▸ **What to produce**
Report every line of the data where the string "picture" appears.

▸ **Stored data**
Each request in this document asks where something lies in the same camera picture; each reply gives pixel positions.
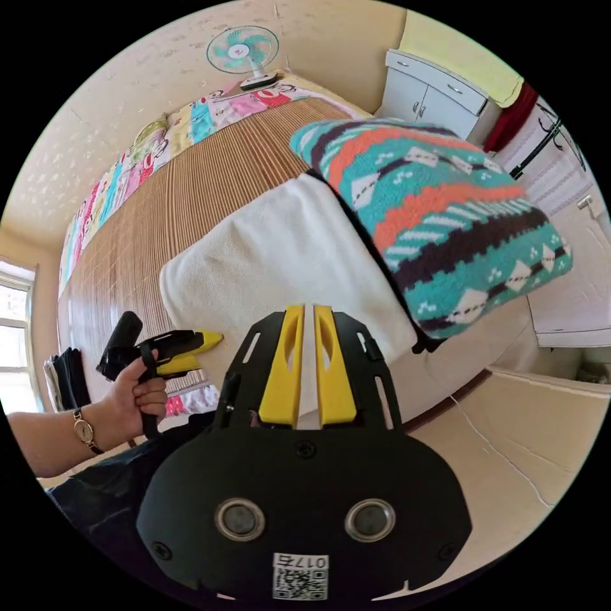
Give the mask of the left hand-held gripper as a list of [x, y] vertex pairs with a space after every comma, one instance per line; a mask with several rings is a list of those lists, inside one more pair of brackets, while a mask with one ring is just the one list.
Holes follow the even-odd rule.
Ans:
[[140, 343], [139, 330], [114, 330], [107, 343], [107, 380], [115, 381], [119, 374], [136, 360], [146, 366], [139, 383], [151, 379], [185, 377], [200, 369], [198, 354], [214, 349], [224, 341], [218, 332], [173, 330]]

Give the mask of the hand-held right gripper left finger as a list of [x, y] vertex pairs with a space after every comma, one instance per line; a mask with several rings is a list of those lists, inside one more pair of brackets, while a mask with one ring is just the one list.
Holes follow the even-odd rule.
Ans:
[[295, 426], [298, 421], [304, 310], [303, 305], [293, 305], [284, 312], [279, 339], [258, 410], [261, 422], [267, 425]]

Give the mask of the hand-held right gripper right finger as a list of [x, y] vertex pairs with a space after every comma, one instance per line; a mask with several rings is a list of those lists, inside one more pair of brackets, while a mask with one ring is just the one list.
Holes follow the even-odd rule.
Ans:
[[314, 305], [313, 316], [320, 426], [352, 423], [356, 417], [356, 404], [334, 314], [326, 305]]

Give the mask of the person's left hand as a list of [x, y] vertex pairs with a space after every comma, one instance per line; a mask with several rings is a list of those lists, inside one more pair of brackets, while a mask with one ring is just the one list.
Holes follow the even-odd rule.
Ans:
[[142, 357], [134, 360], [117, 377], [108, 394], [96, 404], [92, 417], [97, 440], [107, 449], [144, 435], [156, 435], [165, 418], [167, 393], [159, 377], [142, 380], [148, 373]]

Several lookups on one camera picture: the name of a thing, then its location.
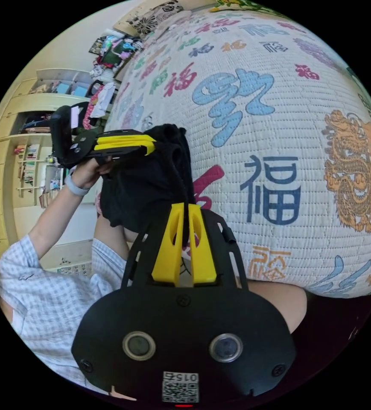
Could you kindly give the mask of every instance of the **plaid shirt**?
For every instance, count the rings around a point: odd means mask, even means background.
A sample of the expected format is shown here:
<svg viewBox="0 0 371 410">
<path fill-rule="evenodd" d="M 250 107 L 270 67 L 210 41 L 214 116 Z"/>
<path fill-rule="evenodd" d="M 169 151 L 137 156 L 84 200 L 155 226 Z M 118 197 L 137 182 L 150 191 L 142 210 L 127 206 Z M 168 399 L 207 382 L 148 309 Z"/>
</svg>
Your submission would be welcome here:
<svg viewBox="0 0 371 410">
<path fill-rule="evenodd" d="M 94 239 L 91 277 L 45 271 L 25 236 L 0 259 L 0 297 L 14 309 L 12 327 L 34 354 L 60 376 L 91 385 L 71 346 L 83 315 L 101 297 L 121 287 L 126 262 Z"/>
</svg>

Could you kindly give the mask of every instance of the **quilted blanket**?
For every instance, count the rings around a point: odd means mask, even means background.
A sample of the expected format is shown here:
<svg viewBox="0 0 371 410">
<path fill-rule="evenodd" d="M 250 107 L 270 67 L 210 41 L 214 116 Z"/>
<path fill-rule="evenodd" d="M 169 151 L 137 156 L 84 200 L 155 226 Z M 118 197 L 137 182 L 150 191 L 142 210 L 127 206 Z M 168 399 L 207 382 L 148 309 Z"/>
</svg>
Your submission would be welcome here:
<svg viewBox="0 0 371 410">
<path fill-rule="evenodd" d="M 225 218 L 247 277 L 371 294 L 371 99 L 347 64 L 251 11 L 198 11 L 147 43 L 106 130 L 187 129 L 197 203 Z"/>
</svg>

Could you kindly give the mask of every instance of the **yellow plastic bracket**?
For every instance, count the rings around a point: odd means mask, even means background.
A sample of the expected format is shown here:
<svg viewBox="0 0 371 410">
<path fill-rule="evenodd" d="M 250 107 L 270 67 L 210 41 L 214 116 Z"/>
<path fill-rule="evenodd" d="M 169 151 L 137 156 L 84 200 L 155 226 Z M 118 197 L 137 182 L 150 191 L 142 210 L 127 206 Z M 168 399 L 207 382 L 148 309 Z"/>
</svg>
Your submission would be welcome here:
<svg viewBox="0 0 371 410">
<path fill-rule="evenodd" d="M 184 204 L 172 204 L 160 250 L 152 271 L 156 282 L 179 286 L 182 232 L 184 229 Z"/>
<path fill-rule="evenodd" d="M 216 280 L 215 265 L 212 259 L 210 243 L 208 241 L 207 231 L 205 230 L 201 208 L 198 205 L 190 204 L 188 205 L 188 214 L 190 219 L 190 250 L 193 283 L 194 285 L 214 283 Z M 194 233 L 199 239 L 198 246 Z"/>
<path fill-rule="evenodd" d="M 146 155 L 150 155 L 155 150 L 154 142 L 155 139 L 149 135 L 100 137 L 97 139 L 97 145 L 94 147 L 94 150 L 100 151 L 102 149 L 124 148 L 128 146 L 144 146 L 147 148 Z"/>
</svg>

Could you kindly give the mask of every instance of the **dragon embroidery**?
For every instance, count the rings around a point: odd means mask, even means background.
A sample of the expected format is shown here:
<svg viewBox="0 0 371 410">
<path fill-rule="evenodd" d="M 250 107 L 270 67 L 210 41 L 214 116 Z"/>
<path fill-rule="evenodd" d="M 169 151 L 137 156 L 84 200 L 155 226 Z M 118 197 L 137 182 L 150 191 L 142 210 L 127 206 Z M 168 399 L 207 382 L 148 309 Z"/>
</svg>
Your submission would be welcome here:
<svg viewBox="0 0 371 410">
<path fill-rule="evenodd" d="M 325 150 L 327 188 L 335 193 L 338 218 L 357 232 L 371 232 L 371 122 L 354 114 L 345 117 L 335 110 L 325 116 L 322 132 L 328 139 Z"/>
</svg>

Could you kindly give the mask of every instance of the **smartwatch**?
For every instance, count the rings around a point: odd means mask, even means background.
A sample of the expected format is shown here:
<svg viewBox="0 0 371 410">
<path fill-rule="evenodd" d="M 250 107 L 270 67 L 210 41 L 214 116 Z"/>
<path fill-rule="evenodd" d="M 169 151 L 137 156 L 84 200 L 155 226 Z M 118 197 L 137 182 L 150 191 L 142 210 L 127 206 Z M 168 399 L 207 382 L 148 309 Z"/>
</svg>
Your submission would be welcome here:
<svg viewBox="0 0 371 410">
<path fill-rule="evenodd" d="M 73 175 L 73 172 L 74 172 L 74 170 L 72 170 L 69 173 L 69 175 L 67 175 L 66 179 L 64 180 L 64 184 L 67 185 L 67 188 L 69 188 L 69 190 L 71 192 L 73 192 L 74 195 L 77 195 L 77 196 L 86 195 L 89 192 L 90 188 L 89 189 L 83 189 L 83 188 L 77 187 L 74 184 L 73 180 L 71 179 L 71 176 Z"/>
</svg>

▸ **The completed task**
Each request in this document asks where something lies in the same camera picture; each reply gives pixel positions.
Several lookups on one camera picture: the name of a thing, then its location.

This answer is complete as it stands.